Mis en examen lundi soir, Hubert Haddad a été confronté ce mercredi à l'ancien directeur de la SEP Karl Meuel et à son ex-bras droit Michel Yonker, dans le bureau du juge Mayer.
Mis en examen lundi soir, Hubert Haddad a été confronté ce mercredi à l'ancien directeur de la SEP Karl Meuel et à son ex-bras droit Michel Yonker, dans le bureau du juge Mayer.
PAPEETE, le 22 juin 2016 - Six ans après le rapport accablant de la chambre territoriale des comptes sur la gestion, entre 1997 et 2007, de la société d'économie mixte Société Environnement Polynésien (SEP) par son directeur général Karl Meuel, principal dirigeant sur cette période et mis en examen pour détournement de fonds en 2011, la justice semble vouloir accélérer le règlement du dossier au pénal.


L'homme d'affaire Hubert Haddad, convoqué lundi dans le bureau du juge d'instruction Laurent Mayer, en est ressorti de longues heures plus tard, dans la soirée, avec une mise en examen pour "corruption active". Libre, il a été placé sous contrôle judiciaire strict. Il a interdiction de quitter le territoire de la Polynésie française. Son passeport lui a été confisqué. Il doit en outre s'acquitter d'une caution de 5 millions de francs.

Une confrontation entre l'ancien directeur général de la SEP Karl Meuel, Michel Yonker, ex-bras droit de l'homme d'affaire à l'époque, et Hubert Haddad, a par ailleurs eu lieu ce mercredi toute la journée. Les deux premiers avaient déjà été mis en examen dans ce dossier respectivement pour "détournement de fonds par personne chargé d'une mission de service public" et "complicité de corruption passive".
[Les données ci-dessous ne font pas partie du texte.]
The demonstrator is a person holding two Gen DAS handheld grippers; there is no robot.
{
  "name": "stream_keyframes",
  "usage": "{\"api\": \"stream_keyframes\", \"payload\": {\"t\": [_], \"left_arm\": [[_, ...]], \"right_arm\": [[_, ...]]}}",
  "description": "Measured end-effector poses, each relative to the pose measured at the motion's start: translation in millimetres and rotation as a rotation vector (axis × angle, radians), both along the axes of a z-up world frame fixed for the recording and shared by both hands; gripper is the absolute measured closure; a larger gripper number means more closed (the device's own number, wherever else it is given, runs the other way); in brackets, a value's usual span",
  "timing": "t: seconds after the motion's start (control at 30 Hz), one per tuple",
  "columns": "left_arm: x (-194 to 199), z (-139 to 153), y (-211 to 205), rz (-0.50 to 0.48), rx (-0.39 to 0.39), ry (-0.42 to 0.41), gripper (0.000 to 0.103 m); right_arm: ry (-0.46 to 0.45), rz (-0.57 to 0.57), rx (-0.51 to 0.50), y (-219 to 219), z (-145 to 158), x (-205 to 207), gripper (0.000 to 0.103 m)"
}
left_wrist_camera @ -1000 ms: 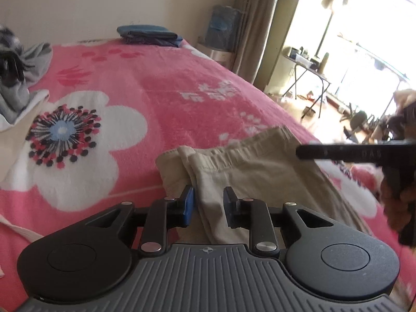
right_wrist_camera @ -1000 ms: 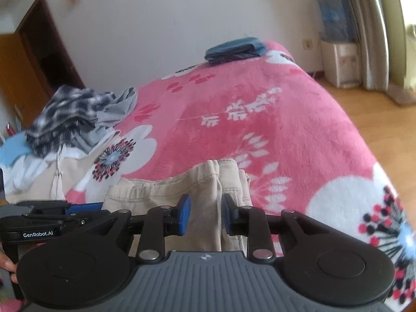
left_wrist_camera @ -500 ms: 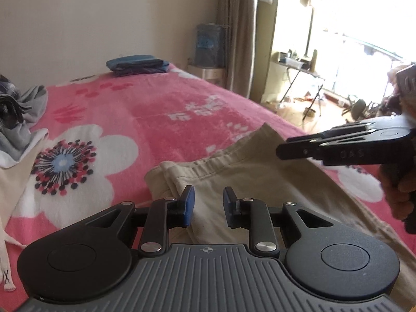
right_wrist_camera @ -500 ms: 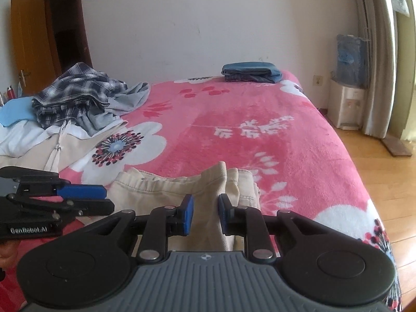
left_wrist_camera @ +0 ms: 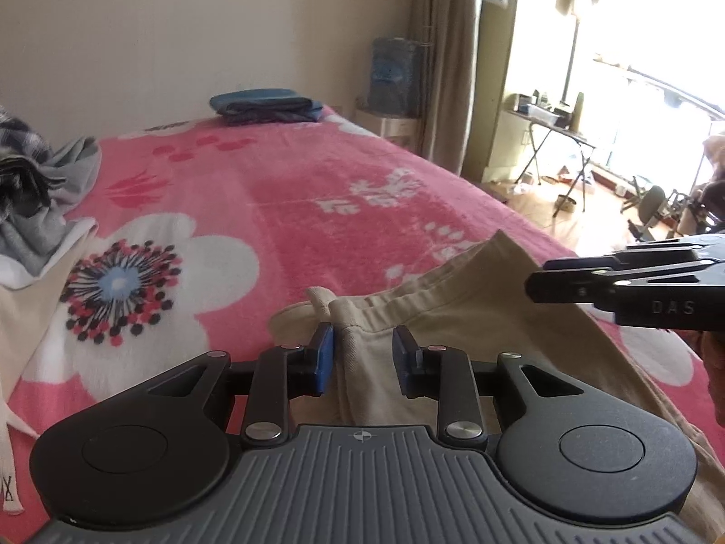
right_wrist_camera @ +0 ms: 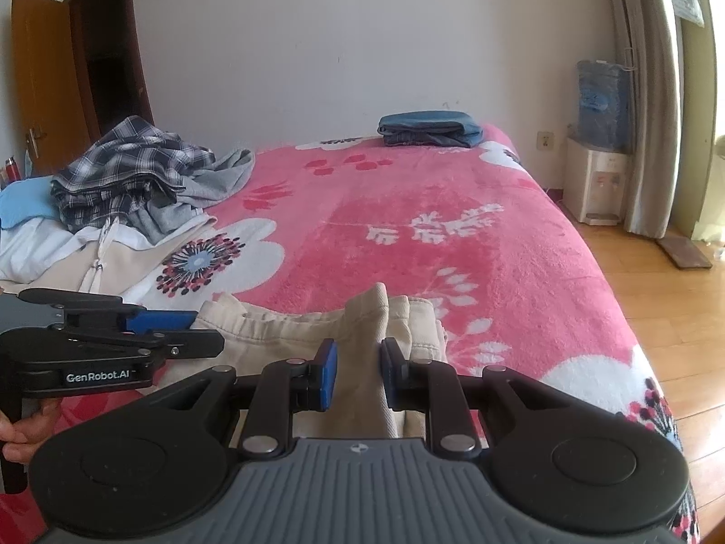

Paiement avant facturation

Dans le rapport de la chambre territoriale des comptes (CTC) à l'origine de l'ouverture de cette enquête au pénal, les magistrats de la juridiction financière s'étaient émus de "la relation privilégiée" dont avaient bénéficié "les sociétés du groupe 2H et celles proches de M. Hubert Haddad" avec la SEP. Spécialisé dans la communication et la publicité, le conglomérat 2H s'occupait des différentes campagnes d'information sur le tri sélectif de cette société d'économie mixte : spots télé, supports publicitaires, etc.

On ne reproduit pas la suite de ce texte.